The decision by a federal judge means Epstein will remain behind bars, despite the offer of a large bail package.
Prosecutors had argued Epstein should remain jailed while he fights the charges he exploited dozens of girls in New York and Florida in the early 2000s. They say due to his wealth he has the means to flee and is a flight risk.
But his defence team had said he should be allowed to await trial under house arrest with electronic monitoring at his $77m (£62m) Manhattan mansion. They said he won’t try to flee and would be willing to pledge a fortune of at least $559m (£447m) as collateral.
At a hearing earlier this week, assistant US attorney Alex Rossmiller said the government’s case against Epstein was “getting stronger every single day” as more women contact authorities to say he sexually abused them when they were minors.
One of his accusers who said she was sexually abused by Epstein when she was 14 in Palm Beach, Florida, pleaded with the judge to keep him jailed.
“He’s a scary person to have walking the streets,” Courtney Wild said during the Monday hearing.
One of the reasons prosecutors argued Epstein posed a particular flight risk was the abundance of cash and jewels found in a safe during a raid by police at his New York property. They found $70,000 in cash alongside 48 loose diamonds, including some more than 2 carats, and a diamond ring.
Furthermore, they found an expired foreign passport featuring a photograph of Epstein, but in a different name and which had been used in four countries.
Mr Epstein’s lawyers had argued the document had been given to him by a friend and had already been used when he got it, and the reason he had it was because “some Jewish-Americans were informally advised at the time to carry identification bearing a non-Jewish name when traveling internationally in case of hijacking.”
First assistant US attorney Alison Moe said for the prosecution: “The government is currently unaware of whether the defendant maintains similar stashes of cash and/or jewels at his multiple properties.
“Such ready cash and loose diamonds are consistent with the capability to leave the jurisdiction at a moment’s notice.”
Speaking about the passport found at his house, she said it shows Epstein knew how to obtain false travel documents and added to the risk he may flee the US.
On Monday, federal agents said they had also found “nude photographs of what appeared to be underage girls” while searching his Manhattan mansion.
Prosecutors have also argued Epstein was a risk of trying to influence witnesses after it was discovered he had paid a total of $350,000 to two people, including a former employee, in the last year.

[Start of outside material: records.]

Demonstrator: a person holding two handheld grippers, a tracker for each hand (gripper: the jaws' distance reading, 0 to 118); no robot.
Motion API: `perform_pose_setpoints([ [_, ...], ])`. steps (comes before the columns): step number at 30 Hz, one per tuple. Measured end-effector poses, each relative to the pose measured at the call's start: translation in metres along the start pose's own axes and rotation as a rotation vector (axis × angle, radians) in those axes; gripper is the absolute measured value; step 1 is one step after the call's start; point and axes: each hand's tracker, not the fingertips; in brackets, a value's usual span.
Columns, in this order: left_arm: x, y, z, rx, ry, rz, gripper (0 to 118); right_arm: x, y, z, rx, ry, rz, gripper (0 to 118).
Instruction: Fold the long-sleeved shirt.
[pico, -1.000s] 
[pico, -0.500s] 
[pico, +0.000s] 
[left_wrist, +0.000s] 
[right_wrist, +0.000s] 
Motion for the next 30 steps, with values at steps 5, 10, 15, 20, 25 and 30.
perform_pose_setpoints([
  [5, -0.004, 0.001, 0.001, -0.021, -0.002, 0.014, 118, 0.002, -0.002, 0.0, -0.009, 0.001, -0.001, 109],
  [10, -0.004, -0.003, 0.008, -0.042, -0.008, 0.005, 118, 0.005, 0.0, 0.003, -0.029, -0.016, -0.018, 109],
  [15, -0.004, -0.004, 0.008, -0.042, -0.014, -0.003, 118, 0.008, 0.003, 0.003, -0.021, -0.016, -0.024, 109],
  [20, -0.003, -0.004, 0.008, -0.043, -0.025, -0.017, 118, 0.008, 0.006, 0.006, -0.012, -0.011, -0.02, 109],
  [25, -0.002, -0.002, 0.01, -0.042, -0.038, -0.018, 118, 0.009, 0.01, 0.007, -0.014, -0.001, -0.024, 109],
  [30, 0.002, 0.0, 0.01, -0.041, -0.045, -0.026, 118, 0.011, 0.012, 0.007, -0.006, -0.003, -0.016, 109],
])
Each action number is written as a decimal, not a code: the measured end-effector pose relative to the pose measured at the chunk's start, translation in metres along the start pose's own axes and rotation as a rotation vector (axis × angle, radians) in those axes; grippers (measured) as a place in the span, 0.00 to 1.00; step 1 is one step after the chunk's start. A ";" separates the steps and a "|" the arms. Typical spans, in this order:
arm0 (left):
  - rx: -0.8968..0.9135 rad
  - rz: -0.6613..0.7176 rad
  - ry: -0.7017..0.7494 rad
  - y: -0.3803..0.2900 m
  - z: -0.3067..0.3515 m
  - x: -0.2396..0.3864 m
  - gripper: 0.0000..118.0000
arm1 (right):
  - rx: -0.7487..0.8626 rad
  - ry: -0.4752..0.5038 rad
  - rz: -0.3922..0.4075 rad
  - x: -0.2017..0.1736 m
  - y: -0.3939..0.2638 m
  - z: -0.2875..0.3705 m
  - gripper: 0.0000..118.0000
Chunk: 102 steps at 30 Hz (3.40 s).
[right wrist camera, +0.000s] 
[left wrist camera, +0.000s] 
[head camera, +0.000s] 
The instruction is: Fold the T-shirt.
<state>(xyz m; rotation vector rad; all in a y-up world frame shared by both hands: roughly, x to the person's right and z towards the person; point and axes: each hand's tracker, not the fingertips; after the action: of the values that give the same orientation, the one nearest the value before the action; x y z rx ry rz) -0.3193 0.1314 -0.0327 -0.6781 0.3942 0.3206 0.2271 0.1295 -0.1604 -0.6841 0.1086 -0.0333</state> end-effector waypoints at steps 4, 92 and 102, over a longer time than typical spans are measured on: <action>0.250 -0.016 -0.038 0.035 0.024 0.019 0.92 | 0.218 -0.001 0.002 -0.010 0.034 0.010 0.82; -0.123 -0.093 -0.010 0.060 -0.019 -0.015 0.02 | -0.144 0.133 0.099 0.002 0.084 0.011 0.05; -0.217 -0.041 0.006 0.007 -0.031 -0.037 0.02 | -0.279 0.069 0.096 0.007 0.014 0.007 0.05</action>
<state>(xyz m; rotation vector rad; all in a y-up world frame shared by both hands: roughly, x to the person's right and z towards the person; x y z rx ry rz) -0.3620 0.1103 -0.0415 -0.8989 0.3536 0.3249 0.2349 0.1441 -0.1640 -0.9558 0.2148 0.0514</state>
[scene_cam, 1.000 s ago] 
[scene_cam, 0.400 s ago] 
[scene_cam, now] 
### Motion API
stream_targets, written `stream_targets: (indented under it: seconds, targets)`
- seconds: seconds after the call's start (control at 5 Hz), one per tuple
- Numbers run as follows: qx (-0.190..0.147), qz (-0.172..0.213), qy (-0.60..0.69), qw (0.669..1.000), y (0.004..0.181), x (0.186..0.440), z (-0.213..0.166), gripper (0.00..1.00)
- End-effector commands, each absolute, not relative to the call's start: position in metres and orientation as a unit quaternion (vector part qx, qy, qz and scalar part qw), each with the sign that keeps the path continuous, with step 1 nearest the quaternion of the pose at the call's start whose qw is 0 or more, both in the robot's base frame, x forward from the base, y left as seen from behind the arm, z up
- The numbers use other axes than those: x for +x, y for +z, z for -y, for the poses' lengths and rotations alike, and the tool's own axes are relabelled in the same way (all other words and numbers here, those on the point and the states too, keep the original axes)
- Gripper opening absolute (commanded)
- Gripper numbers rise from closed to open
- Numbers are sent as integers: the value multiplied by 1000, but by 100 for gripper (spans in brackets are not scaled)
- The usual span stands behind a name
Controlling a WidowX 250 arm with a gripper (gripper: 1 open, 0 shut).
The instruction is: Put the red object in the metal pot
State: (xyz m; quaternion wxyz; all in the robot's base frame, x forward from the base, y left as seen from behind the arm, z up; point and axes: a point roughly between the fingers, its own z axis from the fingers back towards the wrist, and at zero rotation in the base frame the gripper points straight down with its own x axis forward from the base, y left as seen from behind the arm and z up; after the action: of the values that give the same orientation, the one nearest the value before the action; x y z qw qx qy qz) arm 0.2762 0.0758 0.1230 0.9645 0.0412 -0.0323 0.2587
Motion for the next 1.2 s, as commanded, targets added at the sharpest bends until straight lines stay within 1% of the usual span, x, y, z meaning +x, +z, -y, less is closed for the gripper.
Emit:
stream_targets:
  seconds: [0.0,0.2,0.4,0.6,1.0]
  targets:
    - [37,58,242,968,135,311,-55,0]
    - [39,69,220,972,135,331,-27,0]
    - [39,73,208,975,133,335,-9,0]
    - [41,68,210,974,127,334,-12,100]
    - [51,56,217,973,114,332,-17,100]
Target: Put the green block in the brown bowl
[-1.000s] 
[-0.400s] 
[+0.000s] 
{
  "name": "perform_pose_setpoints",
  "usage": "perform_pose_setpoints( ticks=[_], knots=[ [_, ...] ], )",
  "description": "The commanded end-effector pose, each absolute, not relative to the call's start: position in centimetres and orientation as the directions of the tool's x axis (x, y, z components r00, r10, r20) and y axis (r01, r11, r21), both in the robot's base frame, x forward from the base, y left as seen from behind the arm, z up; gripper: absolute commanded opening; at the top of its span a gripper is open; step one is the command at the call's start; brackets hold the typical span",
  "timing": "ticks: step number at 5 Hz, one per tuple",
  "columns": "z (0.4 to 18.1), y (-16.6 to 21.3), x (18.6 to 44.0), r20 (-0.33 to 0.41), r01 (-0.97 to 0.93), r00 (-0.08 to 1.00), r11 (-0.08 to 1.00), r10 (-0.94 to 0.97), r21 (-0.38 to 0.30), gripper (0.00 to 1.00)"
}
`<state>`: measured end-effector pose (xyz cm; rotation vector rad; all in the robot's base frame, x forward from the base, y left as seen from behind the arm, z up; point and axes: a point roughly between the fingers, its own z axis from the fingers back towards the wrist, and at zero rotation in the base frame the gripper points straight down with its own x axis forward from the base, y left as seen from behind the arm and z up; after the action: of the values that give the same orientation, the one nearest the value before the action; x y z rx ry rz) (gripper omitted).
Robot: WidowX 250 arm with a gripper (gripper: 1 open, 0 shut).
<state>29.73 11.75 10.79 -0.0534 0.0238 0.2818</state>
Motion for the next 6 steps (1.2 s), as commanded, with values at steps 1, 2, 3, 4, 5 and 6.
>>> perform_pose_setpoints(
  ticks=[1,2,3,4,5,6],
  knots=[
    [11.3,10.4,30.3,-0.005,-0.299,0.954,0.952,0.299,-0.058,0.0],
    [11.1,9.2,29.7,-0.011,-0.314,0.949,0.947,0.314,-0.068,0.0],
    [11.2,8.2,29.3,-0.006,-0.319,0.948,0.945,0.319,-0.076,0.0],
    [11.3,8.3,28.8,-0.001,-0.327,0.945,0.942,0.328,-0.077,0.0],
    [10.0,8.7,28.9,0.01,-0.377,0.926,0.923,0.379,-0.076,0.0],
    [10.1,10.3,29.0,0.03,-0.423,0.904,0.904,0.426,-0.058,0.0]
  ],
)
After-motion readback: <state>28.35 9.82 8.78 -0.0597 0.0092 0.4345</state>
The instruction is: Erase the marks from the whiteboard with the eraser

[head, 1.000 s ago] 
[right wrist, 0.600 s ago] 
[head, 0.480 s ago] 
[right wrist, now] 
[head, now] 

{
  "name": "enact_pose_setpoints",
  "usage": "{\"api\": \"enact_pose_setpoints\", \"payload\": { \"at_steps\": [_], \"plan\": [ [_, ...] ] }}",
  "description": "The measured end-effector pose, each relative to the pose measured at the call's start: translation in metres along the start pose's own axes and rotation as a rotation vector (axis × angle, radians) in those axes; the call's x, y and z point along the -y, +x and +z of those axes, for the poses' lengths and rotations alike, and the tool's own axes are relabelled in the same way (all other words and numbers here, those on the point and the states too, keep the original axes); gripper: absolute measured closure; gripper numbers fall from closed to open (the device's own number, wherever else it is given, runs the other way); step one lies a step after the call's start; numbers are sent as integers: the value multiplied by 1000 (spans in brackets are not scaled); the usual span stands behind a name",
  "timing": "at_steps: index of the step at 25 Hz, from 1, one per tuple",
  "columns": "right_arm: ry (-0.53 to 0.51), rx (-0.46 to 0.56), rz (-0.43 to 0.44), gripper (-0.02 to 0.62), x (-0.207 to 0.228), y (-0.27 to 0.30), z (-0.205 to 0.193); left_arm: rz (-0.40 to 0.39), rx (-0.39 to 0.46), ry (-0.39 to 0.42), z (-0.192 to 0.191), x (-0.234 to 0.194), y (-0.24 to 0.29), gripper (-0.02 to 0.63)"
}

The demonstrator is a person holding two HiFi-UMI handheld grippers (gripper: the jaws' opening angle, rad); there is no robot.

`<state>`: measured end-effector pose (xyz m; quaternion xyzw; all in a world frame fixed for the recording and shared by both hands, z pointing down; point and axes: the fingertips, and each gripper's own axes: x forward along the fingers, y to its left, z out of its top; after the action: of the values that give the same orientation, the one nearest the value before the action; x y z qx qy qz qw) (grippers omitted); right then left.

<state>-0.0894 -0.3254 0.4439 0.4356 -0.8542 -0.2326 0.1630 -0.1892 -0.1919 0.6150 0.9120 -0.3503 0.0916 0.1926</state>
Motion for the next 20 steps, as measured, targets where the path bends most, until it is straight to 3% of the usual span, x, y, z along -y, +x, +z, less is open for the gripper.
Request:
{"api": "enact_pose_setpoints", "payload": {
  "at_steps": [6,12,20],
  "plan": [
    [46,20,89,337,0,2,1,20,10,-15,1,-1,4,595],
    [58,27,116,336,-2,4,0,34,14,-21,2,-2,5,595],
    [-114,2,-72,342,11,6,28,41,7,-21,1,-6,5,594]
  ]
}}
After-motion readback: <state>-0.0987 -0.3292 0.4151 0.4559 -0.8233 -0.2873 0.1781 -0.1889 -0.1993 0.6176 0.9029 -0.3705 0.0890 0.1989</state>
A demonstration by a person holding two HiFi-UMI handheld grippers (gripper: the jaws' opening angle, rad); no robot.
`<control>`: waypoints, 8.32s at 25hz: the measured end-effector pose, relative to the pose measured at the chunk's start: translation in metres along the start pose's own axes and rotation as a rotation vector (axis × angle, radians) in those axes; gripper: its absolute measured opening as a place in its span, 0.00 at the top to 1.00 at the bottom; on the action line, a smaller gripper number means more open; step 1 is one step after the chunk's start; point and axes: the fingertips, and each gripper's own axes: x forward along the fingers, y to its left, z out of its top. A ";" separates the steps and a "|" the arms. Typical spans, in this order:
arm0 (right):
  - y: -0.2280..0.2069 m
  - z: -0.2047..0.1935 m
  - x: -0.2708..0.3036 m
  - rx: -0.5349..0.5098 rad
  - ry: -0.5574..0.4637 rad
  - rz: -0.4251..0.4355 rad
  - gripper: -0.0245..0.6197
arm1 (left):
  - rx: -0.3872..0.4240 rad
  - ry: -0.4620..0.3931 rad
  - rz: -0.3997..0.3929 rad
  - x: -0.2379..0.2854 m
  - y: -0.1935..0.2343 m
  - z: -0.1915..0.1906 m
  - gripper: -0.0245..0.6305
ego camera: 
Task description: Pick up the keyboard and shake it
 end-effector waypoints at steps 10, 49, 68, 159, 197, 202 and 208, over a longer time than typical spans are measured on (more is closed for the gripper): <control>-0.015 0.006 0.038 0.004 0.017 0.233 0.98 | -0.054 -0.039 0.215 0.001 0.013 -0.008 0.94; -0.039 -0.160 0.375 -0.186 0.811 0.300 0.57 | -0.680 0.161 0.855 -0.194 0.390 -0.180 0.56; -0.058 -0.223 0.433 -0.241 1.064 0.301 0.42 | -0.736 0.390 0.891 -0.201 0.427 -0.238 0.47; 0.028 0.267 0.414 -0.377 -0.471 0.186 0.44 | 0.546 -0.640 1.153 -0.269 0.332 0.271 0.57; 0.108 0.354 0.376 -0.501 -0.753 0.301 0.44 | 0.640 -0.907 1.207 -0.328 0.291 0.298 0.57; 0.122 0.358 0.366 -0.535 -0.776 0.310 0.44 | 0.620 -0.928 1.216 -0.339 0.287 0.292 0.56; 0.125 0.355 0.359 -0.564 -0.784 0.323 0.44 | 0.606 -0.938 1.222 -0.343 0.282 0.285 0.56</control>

The news of the payments came after the Miami Herald reported the circumstances of his state court conviction in 2008, which led to a 13-month jail term and a plea deal that allowed him to avoid a federal prosecution.
Lawyers for Epstein said their client has stayed clean since pleading guilty to soliciting a minor for prostitution charges in Florida in 2008 and that the federal government is reneging on the plea deal.
On Wednesday, old footage of Mr Trump and Epstein at a party surfaced after the president tried to distance himself from the sex offender.
In the footage, Mr Trump is seen dancing with young women and sharing an exchange with Epstein. The conversation is largely drowned out by loud music, Mr Trump is seen pointing at women and appearing to say to Epstein: “Look at her back there – she’s hot.”
When asked about his relationship with Epstein following the financier’s arrest this month, Mr Trump said he “knew him like everybody in Palm Beach knew him”.
But Mr Trump added: “I had a falling out with him. I haven’t spoken to him in 15 years. I was not a fan of his, that I can tell you.”
But in a 2002 profile of Epstein in New York magazine, it appears Mr Trump was once on friendlier terms. He is quoted as saying: “I’ve known Jeff for 15 years. Terrific guy. He’s a lot of fun to be with. It is said that he likes beautiful women as much as I do, and many of them are on the younger side.”